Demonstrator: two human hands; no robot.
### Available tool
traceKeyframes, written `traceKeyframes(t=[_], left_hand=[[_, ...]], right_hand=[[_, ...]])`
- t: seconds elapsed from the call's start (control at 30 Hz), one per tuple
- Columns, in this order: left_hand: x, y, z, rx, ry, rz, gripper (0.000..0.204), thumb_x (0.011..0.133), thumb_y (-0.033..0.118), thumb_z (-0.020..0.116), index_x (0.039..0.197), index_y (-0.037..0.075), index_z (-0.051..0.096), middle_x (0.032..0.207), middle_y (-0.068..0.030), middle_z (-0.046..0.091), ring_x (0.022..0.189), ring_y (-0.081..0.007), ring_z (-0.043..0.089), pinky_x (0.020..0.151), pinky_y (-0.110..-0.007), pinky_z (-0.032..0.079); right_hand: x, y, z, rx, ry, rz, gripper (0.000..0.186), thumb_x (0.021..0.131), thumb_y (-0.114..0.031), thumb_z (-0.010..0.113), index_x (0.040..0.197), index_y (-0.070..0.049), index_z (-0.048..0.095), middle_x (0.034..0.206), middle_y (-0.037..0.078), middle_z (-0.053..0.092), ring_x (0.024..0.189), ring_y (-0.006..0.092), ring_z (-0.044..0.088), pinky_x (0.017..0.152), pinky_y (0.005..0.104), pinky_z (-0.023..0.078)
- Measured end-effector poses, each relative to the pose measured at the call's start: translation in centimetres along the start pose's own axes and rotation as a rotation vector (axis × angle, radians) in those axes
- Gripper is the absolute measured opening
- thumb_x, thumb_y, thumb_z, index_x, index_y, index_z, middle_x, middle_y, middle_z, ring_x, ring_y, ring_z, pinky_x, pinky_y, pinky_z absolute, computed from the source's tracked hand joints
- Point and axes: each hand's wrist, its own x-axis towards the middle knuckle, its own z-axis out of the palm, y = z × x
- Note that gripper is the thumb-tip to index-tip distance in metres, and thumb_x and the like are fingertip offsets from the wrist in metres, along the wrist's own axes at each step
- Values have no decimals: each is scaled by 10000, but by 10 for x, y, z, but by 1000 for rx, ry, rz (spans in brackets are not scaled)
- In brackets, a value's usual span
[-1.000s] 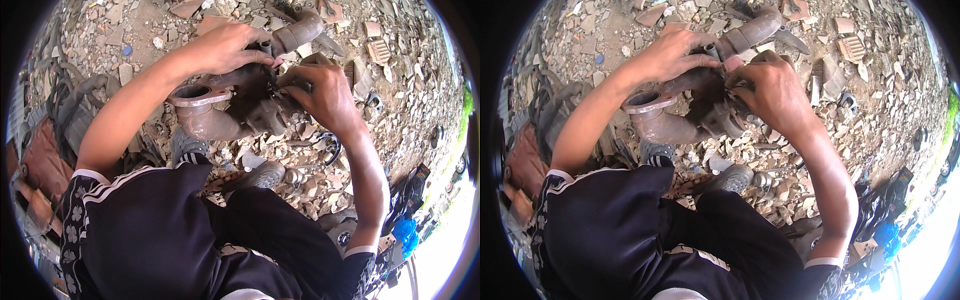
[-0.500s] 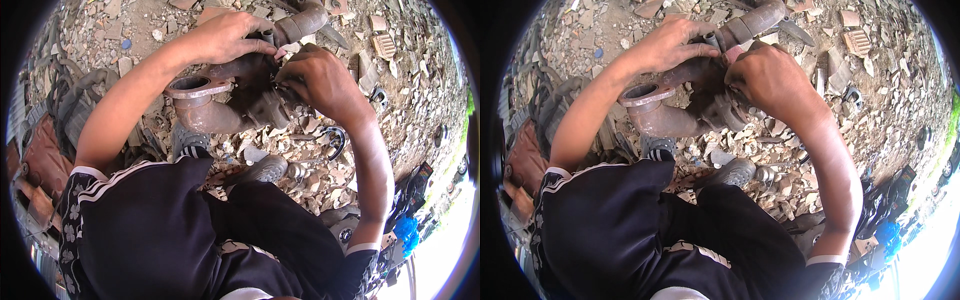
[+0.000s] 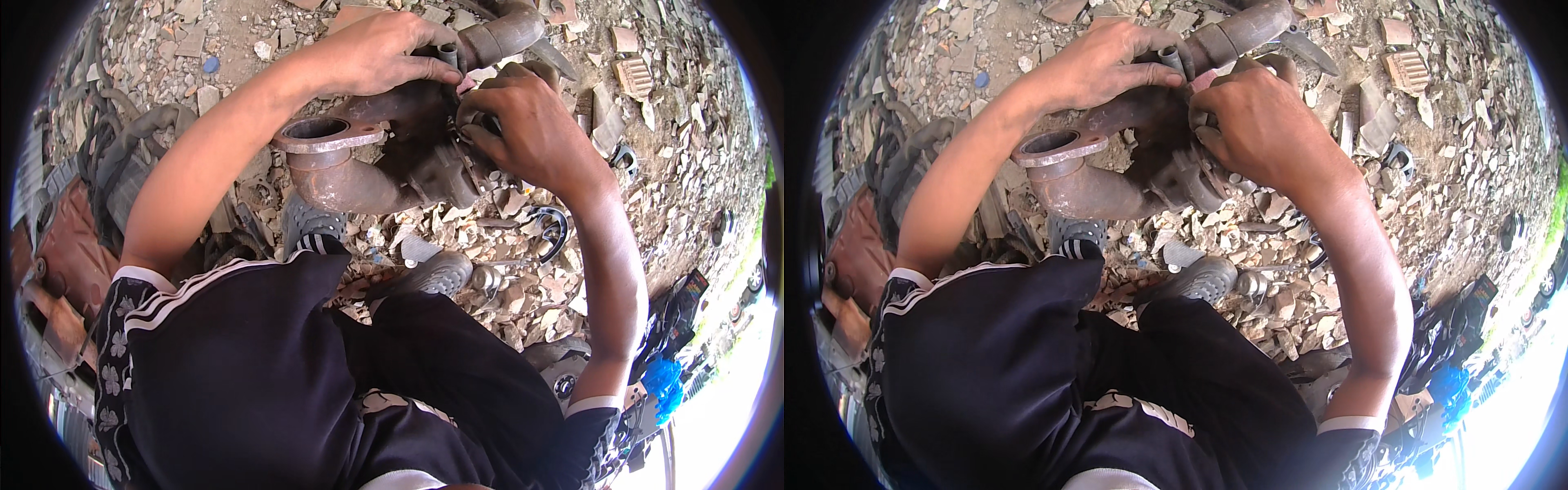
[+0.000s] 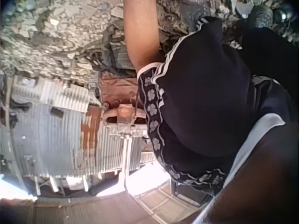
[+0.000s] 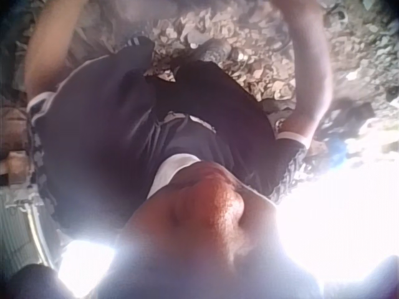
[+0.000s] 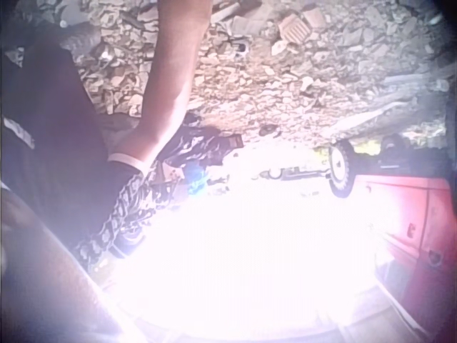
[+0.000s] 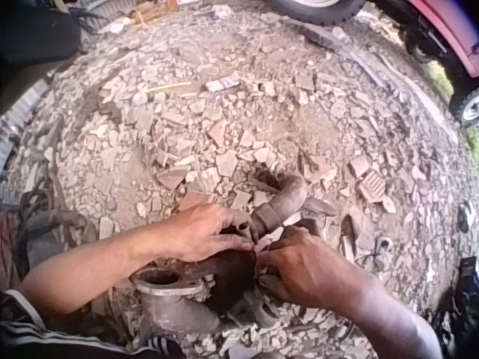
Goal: The person sits on a debris-covered ground and uses a hammer and chisel to separate a turbocharger housing from an exhaust manifold. They repeatedly strike the chisel to break the joint, then pull the housing away and inspect the separated parts.
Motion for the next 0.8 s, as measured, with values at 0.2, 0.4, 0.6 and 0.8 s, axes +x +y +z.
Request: traceKeyframes(t=[0.2,0.4,0.6,0.8], left_hand=[[0,3,-2,43,-7,-54,393,954,444,673,1163,118,739,1048,-158,753,1019,-357,703,943,-469,521],[4,1,-12,-55,-123,-46,370,988,383,679,1216,92,697,1072,-179,753,998,-321,730,896,-442,550],[5,-1,-9,-92,-101,-16,335,996,359,672,1195,91,702,1065,-160,753,981,-320,725,873,-416,555],[6,-2,-10,-150,-138,-22,305,996,324,682,1192,92,706,1068,-146,759,979,-300,727,873,-409,557]], right_hand=[[-2,6,-1,45,3,-71,111,853,-125,730,935,-52,738,902,129,728,936,340,660,881,455,507],[1,10,-7,29,-69,-87,102,865,-124,719,937,-52,733,900,127,726,932,346,653,874,459,501],[3,10,-12,-1,-75,-51,126,867,-140,726,960,-56,737,901,133,721,950,349,650,889,459,493],[5,8,-9,-21,-52,-23,195,845,-169,763,988,-37,755,898,180,729,910,373,677,887,469,505]])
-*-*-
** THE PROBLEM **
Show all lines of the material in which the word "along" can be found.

** RESPONSE FOR THIS EXERCISE **
- Measured end-effector poses, each relative to the pose measured at the call's start: translation in centimetres along the start pose's own axes and rotation as a rotation vector (axis × angle, radians) in those axes
- Note that gripper is the thumb-tip to index-tip distance in metres, and thumb_x and the like are fingertip offsets from the wrist in metres, along the wrist's own axes at each step

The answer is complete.